▸ **Available data**
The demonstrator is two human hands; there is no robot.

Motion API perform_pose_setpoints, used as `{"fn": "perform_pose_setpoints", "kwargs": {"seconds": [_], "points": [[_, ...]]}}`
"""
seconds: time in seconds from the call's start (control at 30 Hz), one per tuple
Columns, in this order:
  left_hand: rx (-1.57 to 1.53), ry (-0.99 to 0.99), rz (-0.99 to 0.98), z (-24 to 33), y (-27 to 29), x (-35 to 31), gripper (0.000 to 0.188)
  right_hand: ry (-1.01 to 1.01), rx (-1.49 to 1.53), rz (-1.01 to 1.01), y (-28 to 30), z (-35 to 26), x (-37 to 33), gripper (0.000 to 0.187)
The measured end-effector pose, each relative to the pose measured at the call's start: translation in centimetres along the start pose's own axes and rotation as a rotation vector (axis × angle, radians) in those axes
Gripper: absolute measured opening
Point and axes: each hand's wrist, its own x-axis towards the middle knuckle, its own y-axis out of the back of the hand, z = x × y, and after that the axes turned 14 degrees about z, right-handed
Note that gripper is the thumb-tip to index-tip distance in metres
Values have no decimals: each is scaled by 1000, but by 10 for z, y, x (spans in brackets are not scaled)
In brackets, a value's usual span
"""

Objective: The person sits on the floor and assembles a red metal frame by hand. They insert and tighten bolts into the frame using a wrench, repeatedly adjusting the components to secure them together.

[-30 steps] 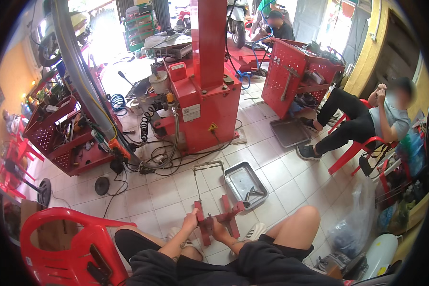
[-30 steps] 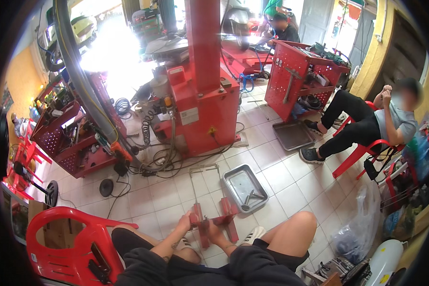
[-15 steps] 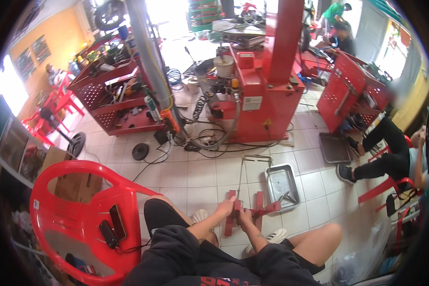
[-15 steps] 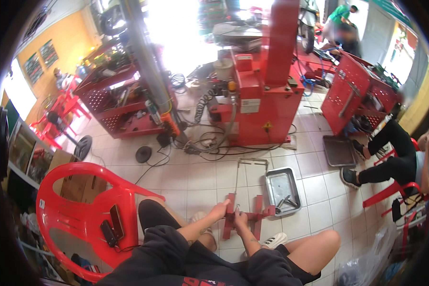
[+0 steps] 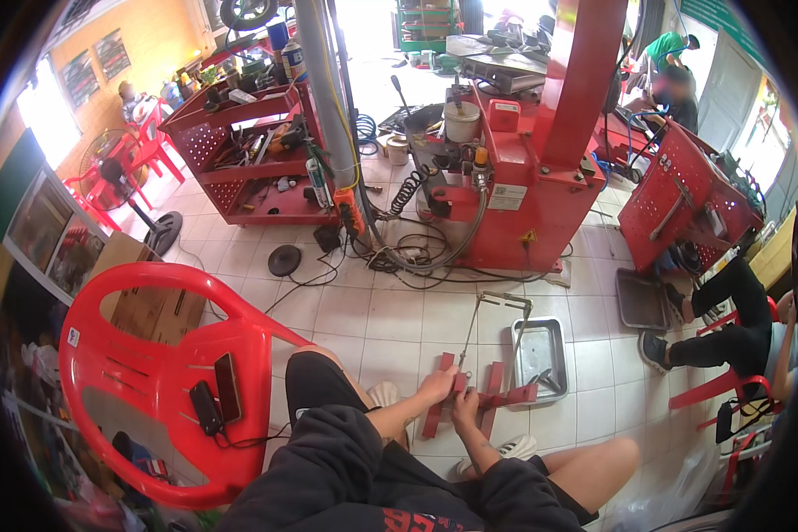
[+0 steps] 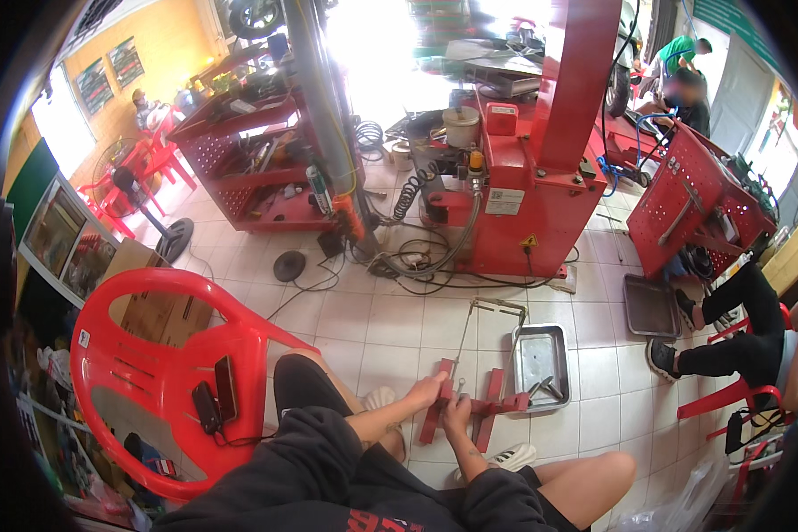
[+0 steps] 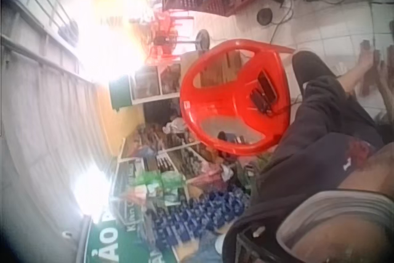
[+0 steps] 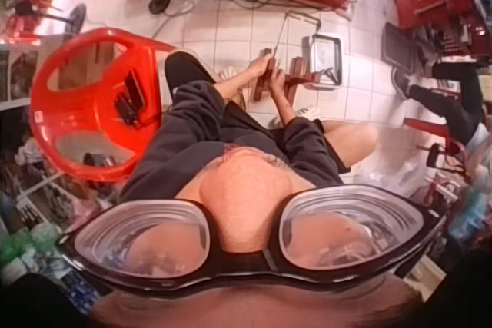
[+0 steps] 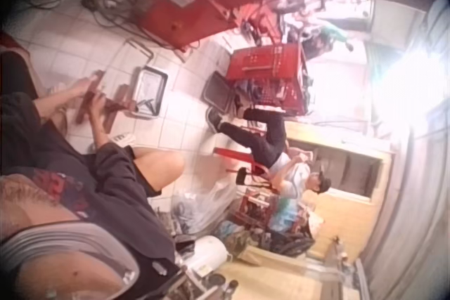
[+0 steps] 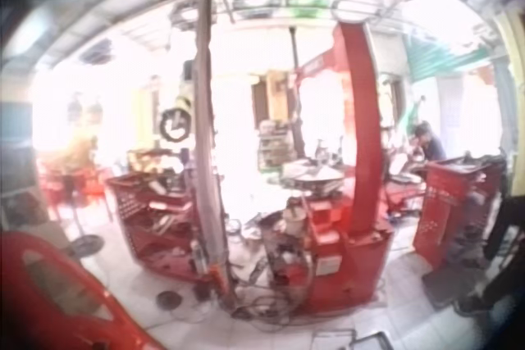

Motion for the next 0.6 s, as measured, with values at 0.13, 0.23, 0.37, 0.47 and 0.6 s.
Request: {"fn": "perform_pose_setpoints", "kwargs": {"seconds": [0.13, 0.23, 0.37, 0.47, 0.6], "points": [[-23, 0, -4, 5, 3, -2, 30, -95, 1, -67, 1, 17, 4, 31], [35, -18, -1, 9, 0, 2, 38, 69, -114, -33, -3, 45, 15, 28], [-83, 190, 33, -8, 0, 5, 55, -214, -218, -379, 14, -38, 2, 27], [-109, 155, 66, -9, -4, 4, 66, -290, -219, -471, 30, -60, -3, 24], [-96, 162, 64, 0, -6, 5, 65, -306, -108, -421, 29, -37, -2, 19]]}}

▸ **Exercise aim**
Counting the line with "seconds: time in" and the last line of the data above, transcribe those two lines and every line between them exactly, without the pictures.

▸ **Reply**
seconds: time in seconds from the call's start (control at 30 Hz), one per tuple
Columns, in this order:
  left_hand: rx (-1.57 to 1.53), ry (-0.99 to 0.99), rz (-0.99 to 0.98), z (-24 to 33), y (-27 to 29), x (-35 to 31), gripper (0.000 to 0.188)
  right_hand: ry (-1.01 to 1.01), rx (-1.49 to 1.53), rz (-1.01 to 1.01), y (-28 to 30), z (-35 to 26), x (-37 to 33), gripper (0.000 to 0.187)
The measured end-effector pose, each relative to the pose measured at the call's start: translation in centimetres along the start pose's own axes and rotation as a rotation vector (axis × angle, radians) in those axes
Gripper: absolute measured opening
Point and axes: each hand's wrist, its own x-axis towards the middle knuckle, its own y-axis out of the back of the hand, z = x × y, and after that the axes turned 14 degrees about z, right-handed
Note that gripper is the thumb-tip to index-tip distance in metres
Values have no decimals: each is scaled by 1000, but by 10 for z, y, x (spans in brackets are not scaled)
In brackets, a value's usual span
"""

Objective: The person sits on the floor and assembles a red metal frame by hand. They insert and tighten bolts into the frame using a wrench, repeatedly adjusting the components to secure them together.

[-30 steps] 
[-30 steps] 
[-15 steps] 
[-15 steps] 
[+0 steps] 
[+0 steps] 
[+0 steps] 
[+0 steps] 
[+0 steps] 
[+0 steps] 

Motion for the next 0.6 s, as measured, with values at 0.13, 0.23, 0.37, 0.47 and 0.6 s.
Request: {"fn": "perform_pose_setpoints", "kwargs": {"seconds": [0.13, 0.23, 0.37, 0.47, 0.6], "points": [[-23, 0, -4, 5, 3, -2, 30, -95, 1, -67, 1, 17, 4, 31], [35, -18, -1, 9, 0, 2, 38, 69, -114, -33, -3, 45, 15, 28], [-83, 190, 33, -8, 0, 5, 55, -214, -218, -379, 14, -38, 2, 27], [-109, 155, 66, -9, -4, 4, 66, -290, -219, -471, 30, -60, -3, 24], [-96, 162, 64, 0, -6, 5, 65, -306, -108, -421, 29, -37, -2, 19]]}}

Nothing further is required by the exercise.